丘杉分了個眼神給邢博恩,又重新看著一米八,說:「霧……」
說了一個字,丘杉停了一會兒,像是對自己的發音不太滿意,但又很無奈,繼續說:「霧,臥,微。」
在場幾人中邢博恩肯定是最了解丘杉的,但連邢博恩也思考不懂丘杉想表達什麼。
丘杉卻很堅持,又說了一遍:「霧,臥,微。」然後從口袋裡掏出記者工作證遞給一米八。
一米八不接,邢博恩便做了人肉傳遞機,把卡片遞到一米八手上。
看過後一米八皺了下眉,問:「你認識我?」
丘杉點頭。
這次一米八把卡片直接還給了丘杉,道:「我退役後做過你們雜誌社的專訪,有兩年了。」
丘杉點頭。
一米八總算稍稍放下戒備,對她們說:「我,度若飛,以前是擊劍運動員。我妹妹,度珍寶。」
「噢!」邢博恩恍然大悟,「你好,我叫邢博恩,她是丘杉。」
「我們跟你們一起走。我體力不錯,會開車,包里有食物。」
邢博恩問丘杉:「可以嗎?」
丘杉點頭。
邢博恩道:「好,現在就走吧。」
話音一落,自始到終坐著沒挪窩的度珍寶朝度若飛伸出雙手,度若飛先將登山包背在身前,然後握住度珍寶的手拉她站起來,接著轉身半蹲,說:「好了。」
度珍寶向前一跳,撲到度若飛背上,兩隻胳膊抱住度若飛的肩膀,兩條腿夾緊度若飛的腰。度若飛反手托住度珍寶的屁股往上湊了湊,彎腰收拾地上的床單,摺疊好了塞進登山包里。

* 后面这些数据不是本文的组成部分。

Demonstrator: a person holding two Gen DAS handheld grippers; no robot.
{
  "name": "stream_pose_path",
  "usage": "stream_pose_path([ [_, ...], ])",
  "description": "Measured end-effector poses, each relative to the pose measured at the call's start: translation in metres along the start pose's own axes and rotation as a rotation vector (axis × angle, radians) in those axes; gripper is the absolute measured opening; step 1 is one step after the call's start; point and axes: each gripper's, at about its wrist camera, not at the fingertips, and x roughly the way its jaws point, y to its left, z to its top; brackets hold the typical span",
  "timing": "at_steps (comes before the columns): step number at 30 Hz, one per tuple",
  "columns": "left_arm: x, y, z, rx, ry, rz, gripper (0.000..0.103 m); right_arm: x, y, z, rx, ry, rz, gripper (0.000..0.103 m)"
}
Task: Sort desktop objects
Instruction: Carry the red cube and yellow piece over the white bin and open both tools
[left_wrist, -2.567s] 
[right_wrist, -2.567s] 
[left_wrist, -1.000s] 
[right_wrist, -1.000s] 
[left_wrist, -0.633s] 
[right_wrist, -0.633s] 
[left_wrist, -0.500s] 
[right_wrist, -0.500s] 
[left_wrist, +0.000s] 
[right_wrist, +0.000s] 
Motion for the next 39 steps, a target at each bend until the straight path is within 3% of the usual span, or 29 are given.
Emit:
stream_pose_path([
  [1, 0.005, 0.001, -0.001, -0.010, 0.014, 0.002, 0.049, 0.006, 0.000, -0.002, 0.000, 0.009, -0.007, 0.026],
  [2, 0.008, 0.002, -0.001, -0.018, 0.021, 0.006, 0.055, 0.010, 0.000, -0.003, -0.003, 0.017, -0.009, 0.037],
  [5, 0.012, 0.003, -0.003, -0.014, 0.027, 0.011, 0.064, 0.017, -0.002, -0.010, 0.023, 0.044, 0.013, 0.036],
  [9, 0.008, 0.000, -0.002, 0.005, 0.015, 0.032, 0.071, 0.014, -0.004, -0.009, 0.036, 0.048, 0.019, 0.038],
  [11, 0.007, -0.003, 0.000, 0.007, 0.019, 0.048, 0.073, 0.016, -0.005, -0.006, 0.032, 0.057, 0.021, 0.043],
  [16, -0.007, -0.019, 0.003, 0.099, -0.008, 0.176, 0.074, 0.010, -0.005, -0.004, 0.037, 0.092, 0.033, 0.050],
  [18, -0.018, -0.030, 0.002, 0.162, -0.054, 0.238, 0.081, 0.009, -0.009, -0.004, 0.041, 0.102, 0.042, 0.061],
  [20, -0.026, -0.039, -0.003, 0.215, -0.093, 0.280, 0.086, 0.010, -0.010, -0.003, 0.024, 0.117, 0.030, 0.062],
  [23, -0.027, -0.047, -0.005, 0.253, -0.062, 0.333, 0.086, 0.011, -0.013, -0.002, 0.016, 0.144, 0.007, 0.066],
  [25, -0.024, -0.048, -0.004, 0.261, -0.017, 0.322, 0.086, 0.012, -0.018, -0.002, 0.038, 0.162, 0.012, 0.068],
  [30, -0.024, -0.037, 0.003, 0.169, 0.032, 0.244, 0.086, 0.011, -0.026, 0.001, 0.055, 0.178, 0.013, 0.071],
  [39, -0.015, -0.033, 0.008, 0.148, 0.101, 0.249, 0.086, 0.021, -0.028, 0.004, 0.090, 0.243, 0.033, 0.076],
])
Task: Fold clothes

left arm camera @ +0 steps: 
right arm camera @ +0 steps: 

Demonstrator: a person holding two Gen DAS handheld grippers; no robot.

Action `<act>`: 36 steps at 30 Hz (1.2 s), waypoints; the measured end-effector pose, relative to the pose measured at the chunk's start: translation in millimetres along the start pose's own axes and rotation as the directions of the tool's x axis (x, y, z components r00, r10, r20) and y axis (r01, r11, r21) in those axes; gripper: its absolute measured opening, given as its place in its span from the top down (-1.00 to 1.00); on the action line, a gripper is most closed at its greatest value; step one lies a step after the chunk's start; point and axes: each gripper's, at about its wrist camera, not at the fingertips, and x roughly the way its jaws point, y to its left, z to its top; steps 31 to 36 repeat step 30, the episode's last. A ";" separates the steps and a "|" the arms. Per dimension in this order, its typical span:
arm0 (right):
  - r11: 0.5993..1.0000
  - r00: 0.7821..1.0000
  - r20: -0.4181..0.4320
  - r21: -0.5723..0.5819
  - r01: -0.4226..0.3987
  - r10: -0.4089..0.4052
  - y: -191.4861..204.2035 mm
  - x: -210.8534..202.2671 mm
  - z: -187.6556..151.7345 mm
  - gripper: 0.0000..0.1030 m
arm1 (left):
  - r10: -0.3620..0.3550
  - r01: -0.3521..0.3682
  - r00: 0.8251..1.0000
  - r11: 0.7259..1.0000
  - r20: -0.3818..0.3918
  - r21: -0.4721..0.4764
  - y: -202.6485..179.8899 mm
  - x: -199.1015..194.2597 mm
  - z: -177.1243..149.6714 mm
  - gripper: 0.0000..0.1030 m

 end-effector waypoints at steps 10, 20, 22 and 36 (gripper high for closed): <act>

度珍寶就像一塊膏藥一樣黏在度若飛背上,隨便度若飛怎麼動,她都黏得緊緊的。
度若飛:「走。」
於是,度若飛身前背著登山包,包里戳著一把劍,背後還黏著度珍寶,乍看很像一座山。度珍寶背著一個粉色的小書包,包的側面掛著一隻絨毛小兔,小白兔脖子上繫著寶藍的絲綢領結,領結的顏色與度若飛的運動長褲顏色一致。
邢博恩這會兒倒是有點猶豫了,如果度珍寶行動不便,也許留在固定某個地方反而更安全。
她們兩方的情況既有相似之處也有不同點。她和丘杉中,丘杉肢體僵硬,但是丘杉有一個絕對優勢,那就是面對喪屍的時候丘杉很安全,可度珍寶卻是個「貨真價實童叟無欺」的人類。
「先等等,」邢博恩問,「度珍寶的腳受傷了嗎?」
「沒有。」度若飛回答。
「哦……」邢博恩點著頭,心想可能這就是她們姐妹的相處方式吧,看度若飛的年紀比度珍寶大不少,也許平常比較寵愛,不捨得妹妹走路。